**Action item:** Copy all the records exactly, but keep the pictures out of your version.

Stored items from a collection:
______________________________

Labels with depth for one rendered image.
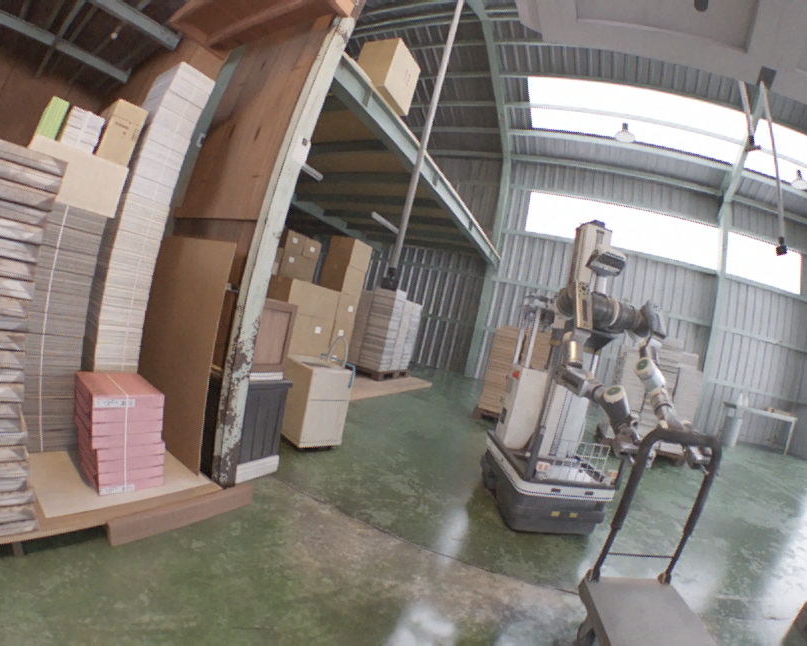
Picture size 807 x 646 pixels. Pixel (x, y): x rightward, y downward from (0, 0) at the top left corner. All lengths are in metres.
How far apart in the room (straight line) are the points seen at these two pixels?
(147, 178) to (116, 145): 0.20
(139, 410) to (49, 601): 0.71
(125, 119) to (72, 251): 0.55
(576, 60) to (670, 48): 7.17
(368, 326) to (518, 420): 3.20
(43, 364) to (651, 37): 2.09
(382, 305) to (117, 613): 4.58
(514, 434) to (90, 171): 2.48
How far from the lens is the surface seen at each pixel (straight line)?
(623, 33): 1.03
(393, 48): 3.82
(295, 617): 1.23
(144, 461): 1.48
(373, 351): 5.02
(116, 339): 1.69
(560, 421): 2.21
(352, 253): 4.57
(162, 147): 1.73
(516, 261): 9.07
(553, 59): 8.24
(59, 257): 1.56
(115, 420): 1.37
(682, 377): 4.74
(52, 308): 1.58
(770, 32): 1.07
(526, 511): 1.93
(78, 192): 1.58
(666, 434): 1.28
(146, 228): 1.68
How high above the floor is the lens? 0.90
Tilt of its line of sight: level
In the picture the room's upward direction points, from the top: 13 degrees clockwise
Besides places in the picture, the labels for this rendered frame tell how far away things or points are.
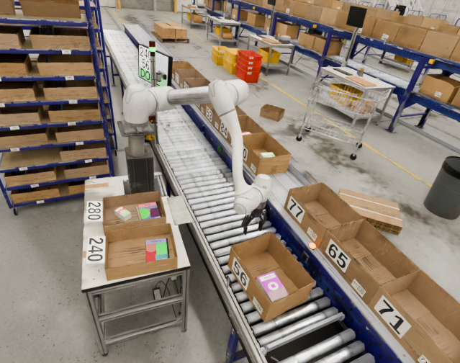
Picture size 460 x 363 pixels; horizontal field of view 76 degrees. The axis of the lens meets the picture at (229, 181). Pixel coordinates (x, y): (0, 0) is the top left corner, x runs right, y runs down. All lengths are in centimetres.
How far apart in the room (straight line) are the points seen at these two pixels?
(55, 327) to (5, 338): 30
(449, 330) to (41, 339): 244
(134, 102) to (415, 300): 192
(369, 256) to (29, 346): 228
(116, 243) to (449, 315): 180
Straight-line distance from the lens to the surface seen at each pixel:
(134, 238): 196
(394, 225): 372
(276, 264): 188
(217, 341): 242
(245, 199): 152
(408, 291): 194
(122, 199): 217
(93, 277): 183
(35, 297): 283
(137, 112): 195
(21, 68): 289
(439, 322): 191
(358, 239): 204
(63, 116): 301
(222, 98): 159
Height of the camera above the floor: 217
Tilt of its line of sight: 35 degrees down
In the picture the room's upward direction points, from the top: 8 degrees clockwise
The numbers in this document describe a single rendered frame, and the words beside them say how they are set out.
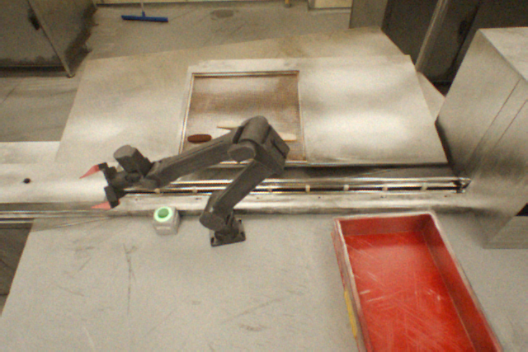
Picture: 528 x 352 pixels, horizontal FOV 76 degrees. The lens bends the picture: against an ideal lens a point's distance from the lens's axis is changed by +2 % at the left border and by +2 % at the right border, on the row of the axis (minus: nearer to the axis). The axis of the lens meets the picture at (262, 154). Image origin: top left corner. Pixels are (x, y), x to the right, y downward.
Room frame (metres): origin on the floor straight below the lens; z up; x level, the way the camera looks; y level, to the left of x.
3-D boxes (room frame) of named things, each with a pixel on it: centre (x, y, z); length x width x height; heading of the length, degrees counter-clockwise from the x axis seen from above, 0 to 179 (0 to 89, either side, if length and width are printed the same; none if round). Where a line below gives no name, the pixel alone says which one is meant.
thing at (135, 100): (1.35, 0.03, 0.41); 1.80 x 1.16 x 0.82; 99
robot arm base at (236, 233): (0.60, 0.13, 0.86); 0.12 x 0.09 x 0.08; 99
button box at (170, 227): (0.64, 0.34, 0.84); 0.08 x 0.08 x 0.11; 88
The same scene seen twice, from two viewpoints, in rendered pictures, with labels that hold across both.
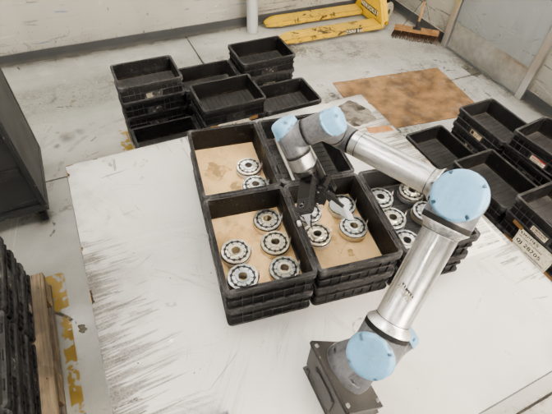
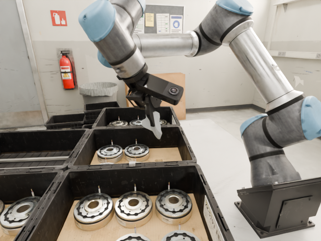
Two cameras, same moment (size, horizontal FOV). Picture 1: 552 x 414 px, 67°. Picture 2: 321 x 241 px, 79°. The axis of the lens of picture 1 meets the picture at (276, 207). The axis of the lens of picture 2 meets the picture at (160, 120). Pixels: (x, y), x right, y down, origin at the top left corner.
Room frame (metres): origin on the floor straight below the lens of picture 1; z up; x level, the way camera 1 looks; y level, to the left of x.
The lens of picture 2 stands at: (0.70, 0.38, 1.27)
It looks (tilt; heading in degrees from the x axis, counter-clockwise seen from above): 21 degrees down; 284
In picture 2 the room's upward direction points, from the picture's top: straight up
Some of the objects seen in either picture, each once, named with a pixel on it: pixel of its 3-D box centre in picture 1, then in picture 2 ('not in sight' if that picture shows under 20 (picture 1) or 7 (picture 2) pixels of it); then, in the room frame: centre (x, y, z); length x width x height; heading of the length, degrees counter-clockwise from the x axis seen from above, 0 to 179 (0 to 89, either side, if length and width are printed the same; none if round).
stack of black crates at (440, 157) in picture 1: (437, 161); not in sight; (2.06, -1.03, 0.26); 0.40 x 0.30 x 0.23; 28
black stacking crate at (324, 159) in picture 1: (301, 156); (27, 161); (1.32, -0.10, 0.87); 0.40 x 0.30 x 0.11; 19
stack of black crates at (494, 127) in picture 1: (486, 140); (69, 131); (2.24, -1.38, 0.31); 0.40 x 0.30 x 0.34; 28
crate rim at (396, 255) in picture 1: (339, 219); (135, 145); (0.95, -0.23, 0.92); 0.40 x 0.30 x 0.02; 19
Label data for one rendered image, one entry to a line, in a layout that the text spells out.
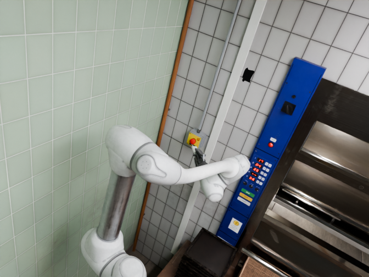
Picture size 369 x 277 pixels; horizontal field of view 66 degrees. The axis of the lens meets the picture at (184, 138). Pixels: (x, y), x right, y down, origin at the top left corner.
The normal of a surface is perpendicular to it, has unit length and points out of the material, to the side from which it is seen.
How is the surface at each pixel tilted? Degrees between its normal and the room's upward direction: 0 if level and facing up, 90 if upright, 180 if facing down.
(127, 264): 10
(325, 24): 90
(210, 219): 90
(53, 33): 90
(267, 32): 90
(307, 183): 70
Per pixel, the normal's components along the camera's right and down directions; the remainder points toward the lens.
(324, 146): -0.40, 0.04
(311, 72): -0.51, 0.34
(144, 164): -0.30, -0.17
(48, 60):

______________________________

**Your solution:**
Labels with depth for one rendered image.
Picture size 807 x 646 pixels. Pixel (x, y): x rightward, y downward from (0, 0) at the top left corner. All lengths are in metres.
How far apart in the room (straight line) are the points seen at these two pixels?
(147, 178) to (116, 145): 0.20
(139, 410) to (49, 601): 0.71
(125, 119) to (72, 251): 0.55
(576, 60) to (670, 48): 7.17
(368, 326) to (518, 420): 3.20
(43, 364) to (651, 37): 2.09
(382, 305) to (117, 613): 4.58
(514, 434) to (90, 171): 2.48
How far from the lens is the surface seen at each pixel (straight line)?
(623, 33): 1.03
(393, 48): 3.82
(295, 617): 1.23
(144, 461): 1.48
(373, 351): 5.02
(116, 339): 1.69
(560, 421): 2.21
(352, 253): 4.57
(162, 147): 1.73
(516, 261): 9.07
(553, 59): 8.24
(59, 257): 1.56
(115, 420): 1.37
(682, 377): 4.74
(52, 308): 1.58
(770, 32): 1.07
(526, 511): 1.93
(78, 192): 1.58
(666, 434): 1.28
(146, 228): 1.68
How high above the floor is the lens? 0.90
Tilt of its line of sight: level
In the picture the room's upward direction points, from the top: 13 degrees clockwise
Besides places in the picture, the labels for this rendered frame tell how far away things or points are.
Picture size 460 x 363 pixels; horizontal field of view 76 degrees. The axis of the lens meets the picture at (229, 181). Pixel coordinates (x, y): (0, 0) is the top left corner, x runs right, y runs down. All lengths are in centimetres.
How far apart in the room (straight line) are the points seen at these two pixels?
(55, 327) to (5, 338): 30
(449, 330) to (41, 339): 244
(134, 102) to (415, 300): 192
(369, 256) to (29, 346): 228
(116, 243) to (449, 315): 180
Straight-line distance from the lens to the surface seen at each pixel:
(134, 238): 196
(394, 225): 372
(276, 264): 188
(217, 341): 242
(245, 199): 152
(408, 291): 194
(122, 199): 217
(93, 277): 183
(35, 297): 283
(137, 112): 195
(21, 68): 289
(439, 322): 191
(358, 239): 204
(63, 116): 301
(222, 98): 159
Height of the camera above the floor: 217
Tilt of its line of sight: 35 degrees down
In the picture the room's upward direction points, from the top: 8 degrees clockwise
The numbers in this document describe a single rendered frame, and the words beside them say how they are set out.
Picture: 528 x 352 pixels, horizontal FOV 76 degrees. The lens bends the picture: against an ideal lens a point's distance from the lens's axis is changed by +2 % at the left border and by +2 % at the right border, on the row of the axis (minus: nearer to the axis). The axis of the lens meets the picture at (262, 154). Image origin: top left corner. Pixels are (x, y), x to the right, y downward.
Room frame (metres): origin on the floor straight below the lens; z up; x level, the way the camera looks; y level, to the left of x.
3-D boxes (room frame) of named things, each with a pixel on it: centre (x, y, z); length x width x height; heading of the length, degrees counter-clockwise from the x axis seen from above, 0 to 179 (0 to 89, either side, if length and width are printed the same; none if round). Where a line below gives no name, the pixel alone says which one is meant.
thing at (135, 100): (1.35, 0.03, 0.41); 1.80 x 1.16 x 0.82; 99
robot arm base at (236, 233): (0.60, 0.13, 0.86); 0.12 x 0.09 x 0.08; 99
button box at (170, 227): (0.64, 0.34, 0.84); 0.08 x 0.08 x 0.11; 88
The same scene seen twice, from two viewpoints, in rendered pictures, with labels that hold across both.
Two cameras, same moment (size, horizontal FOV). Picture 1: 552 x 414 px, 67°. Picture 2: 321 x 241 px, 79°. The axis of the lens of picture 1 meets the picture at (276, 207). The axis of the lens of picture 2 meets the picture at (160, 120). Pixels: (x, y), x right, y down, origin at the top left corner.
Room frame (metres): origin on the floor straight below the lens of picture 1; z up; x level, the way camera 1 looks; y level, to the left of x.
The lens of picture 2 stands at: (0.70, 0.38, 1.27)
It looks (tilt; heading in degrees from the x axis, counter-clockwise seen from above): 21 degrees down; 284
In picture 2 the room's upward direction points, from the picture's top: straight up
Some of the objects seen in either picture, each once, named with a pixel on it: pixel of its 3-D box centre in picture 1, then in picture 2 ('not in sight' if that picture shows under 20 (picture 1) or 7 (picture 2) pixels of it); then, in the room frame: centre (x, y, z); length x width x height; heading of the length, degrees counter-clockwise from the x axis seen from above, 0 to 179 (0 to 89, either side, if length and width are printed the same; none if round).
stack of black crates at (440, 157) in picture 1: (437, 161); not in sight; (2.06, -1.03, 0.26); 0.40 x 0.30 x 0.23; 28
black stacking crate at (324, 159) in picture 1: (301, 156); (27, 161); (1.32, -0.10, 0.87); 0.40 x 0.30 x 0.11; 19
stack of black crates at (494, 127) in picture 1: (486, 140); (69, 131); (2.24, -1.38, 0.31); 0.40 x 0.30 x 0.34; 28
crate rim at (396, 255) in picture 1: (339, 219); (135, 145); (0.95, -0.23, 0.92); 0.40 x 0.30 x 0.02; 19
Label data for one rendered image, one entry to a line, in a layout that the text spells out.
Picture size 369 x 277 pixels; horizontal field of view 66 degrees. The axis of the lens meets the picture at (184, 138). Pixels: (x, y), x right, y down, origin at the top left corner.
The normal of a surface is perpendicular to it, has unit length and points out of the material, to the side from which it is seen.
How is the surface at each pixel tilted? Degrees between its normal and the room's upward direction: 0 if level and facing up, 90 if upright, 180 if facing down.
(127, 264): 10
(325, 24): 90
(210, 219): 90
(53, 33): 90
(267, 32): 90
(307, 183): 70
Per pixel, the normal's components along the camera's right and down directions; the remainder points toward the lens.
(324, 146): -0.40, 0.04
(311, 72): -0.51, 0.34
(144, 164): -0.30, -0.17
(48, 60):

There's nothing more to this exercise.